• _EXERCISE DIRECTIONS_
Nothing in the data should change when you return it, but leave the pictures out.

• _THE DATA_
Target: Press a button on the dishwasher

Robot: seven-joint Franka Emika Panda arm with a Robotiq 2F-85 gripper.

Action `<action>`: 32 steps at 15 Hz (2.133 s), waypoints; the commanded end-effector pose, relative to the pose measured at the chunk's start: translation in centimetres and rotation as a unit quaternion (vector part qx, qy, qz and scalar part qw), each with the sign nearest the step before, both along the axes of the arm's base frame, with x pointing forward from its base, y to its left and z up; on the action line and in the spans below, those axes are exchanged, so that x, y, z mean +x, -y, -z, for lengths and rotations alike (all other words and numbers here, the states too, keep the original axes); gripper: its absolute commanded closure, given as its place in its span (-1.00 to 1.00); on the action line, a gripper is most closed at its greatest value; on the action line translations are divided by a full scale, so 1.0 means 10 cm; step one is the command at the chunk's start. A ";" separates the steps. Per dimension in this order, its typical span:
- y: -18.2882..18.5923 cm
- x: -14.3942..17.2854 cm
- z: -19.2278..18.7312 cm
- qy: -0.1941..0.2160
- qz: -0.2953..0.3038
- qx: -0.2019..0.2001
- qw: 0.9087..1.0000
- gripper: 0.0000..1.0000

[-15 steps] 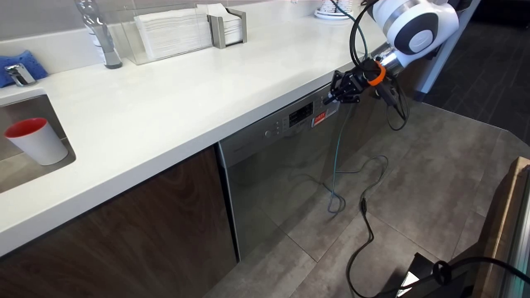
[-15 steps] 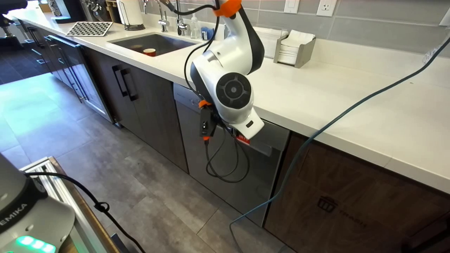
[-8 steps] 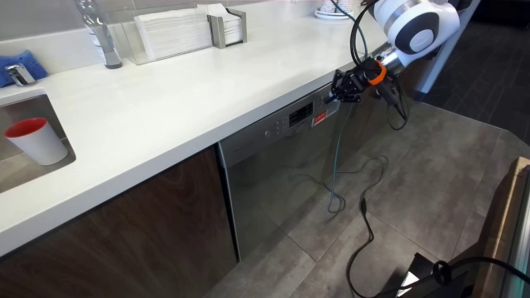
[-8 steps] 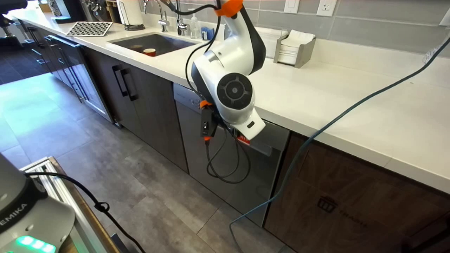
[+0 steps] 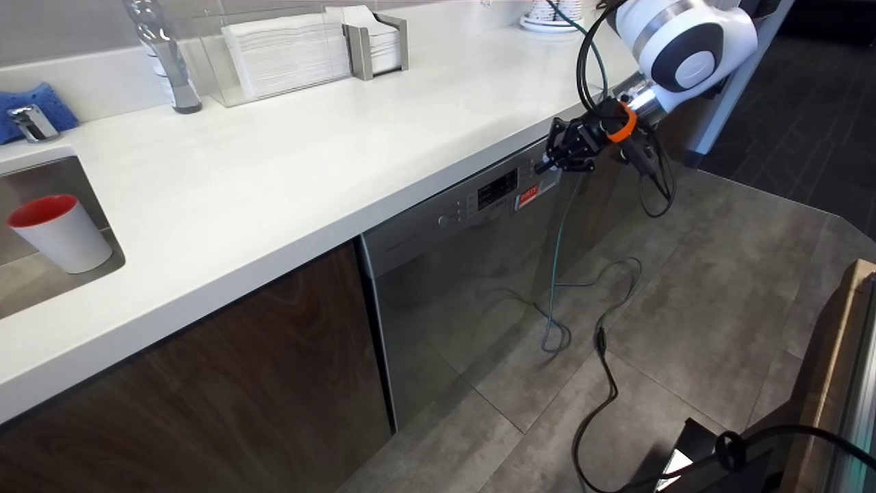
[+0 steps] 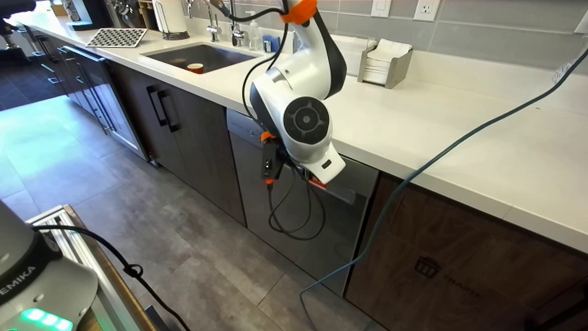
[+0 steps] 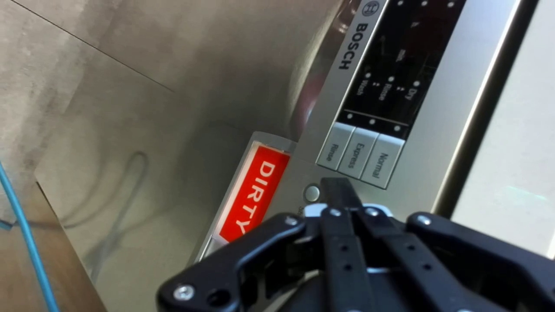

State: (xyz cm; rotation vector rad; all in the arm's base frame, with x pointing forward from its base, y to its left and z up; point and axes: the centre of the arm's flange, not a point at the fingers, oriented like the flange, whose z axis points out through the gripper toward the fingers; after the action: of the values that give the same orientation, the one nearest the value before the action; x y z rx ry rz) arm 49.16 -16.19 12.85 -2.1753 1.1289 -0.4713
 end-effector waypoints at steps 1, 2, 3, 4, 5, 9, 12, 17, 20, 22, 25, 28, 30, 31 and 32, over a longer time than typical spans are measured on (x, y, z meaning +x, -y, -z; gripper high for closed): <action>0.04 0.09 0.06 0.003 0.009 0.012 1.000 1.00; 0.05 0.10 0.06 0.005 0.011 0.010 1.000 1.00; 0.05 0.10 0.05 0.007 0.012 0.009 1.000 1.00; 0.06 0.12 0.05 0.009 0.013 0.008 1.000 1.00; 0.07 0.13 0.05 0.010 0.014 0.008 1.000 1.00; 0.05 0.15 0.10 0.007 0.014 0.011 1.000 1.00; 0.05 0.16 0.11 0.010 0.018 0.014 1.000 1.00; 0.08 0.14 0.09 0.025 0.031 0.036 0.999 1.00; 0.07 0.13 0.12 0.034 0.043 0.047 0.997 1.00; 0.05 0.13 0.14 0.036 0.049 0.049 0.997 1.00; -0.03 0.15 0.19 0.034 0.058 0.050 0.996 1.00; -0.09 0.17 0.21 0.037 0.070 0.053 0.995 1.00; -0.10 0.16 0.20 0.044 0.077 0.052 0.995 1.00; -0.11 0.16 0.19 0.049 0.082 0.049 0.994 1.00; -0.13 0.16 0.20 0.053 0.083 0.050 0.994 1.00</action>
State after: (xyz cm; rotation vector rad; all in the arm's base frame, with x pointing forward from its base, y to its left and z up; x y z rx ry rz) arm 48.37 -16.04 11.52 -1.9947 1.2607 -0.5106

• _EXERCISE ANSWER_
Target: Press a button on the dishwasher

Robot: seven-joint Franka Emika Panda arm with a Robotiq 2F-85 gripper.

Action `<action>`: 32 steps at 15 Hz (2.133 s), waypoints; the commanded end-effector pose, relative to the pose measured at the chunk's start: translation in centimetres and rotation as a unit quaternion (vector part qx, qy, qz and scalar part qw), each with the sign nearest the step before, both along the axes of the arm's base frame, with x pointing forward from its base, y to its left and z up; on the action line and in the spans below, those axes are exchanged, so that x, y, z mean +x, -y, -z, for lengths and rotations alike (all other words and numbers here, the states too, keep the original axes); gripper: its absolute commanded closure, given as its place in its span (-1.00 to 1.00); on the action line, a gripper is most closed at its greatest value; on the action line translations are divided by a full scale, so 1.0 means 10 cm; step one is the command at the chunk's start. A ";" separates the steps. Per dimension in this order, its typical span:
- y: -18.2882..18.5923 cm
- x: -14.3942..17.2854 cm
- z: -19.2278..18.7312 cm
- qy: -0.1941..0.2160
- qz: -0.2953..0.3038
- qx: -0.2019..0.2001
- qw: 0.9087..1.0000
- gripper: 0.0000..1.0000

[-15 steps] 
[-15 steps] 
[-8 steps] 
[-8 steps] 
[+0 steps] 
[+0 steps] 
[+0 steps] 

State: (xyz cm; rotation vector rad; all in the arm's base frame, with x pointing forward from its base, y to its left and z up; point and axes: the centre of the arm's flange, not a point at the fingers, oriented like the flange, whose z axis points out through the gripper toward the fingers; after the action: of the values that give the same orientation, the one nearest the value before the action; x y z rx ry rz) arm 49.16 -16.19 12.85 -2.1753 1.1289 -0.4713
 end-effector waypoints at steps 1, 2, 3, 4, 5, 9, 12, 17, 20, 22, 25, 28, 30, 31 and 32, over a longer time than typical spans are measured on (x, y, z meaning +x, -y, -z; gripper high for closed): <action>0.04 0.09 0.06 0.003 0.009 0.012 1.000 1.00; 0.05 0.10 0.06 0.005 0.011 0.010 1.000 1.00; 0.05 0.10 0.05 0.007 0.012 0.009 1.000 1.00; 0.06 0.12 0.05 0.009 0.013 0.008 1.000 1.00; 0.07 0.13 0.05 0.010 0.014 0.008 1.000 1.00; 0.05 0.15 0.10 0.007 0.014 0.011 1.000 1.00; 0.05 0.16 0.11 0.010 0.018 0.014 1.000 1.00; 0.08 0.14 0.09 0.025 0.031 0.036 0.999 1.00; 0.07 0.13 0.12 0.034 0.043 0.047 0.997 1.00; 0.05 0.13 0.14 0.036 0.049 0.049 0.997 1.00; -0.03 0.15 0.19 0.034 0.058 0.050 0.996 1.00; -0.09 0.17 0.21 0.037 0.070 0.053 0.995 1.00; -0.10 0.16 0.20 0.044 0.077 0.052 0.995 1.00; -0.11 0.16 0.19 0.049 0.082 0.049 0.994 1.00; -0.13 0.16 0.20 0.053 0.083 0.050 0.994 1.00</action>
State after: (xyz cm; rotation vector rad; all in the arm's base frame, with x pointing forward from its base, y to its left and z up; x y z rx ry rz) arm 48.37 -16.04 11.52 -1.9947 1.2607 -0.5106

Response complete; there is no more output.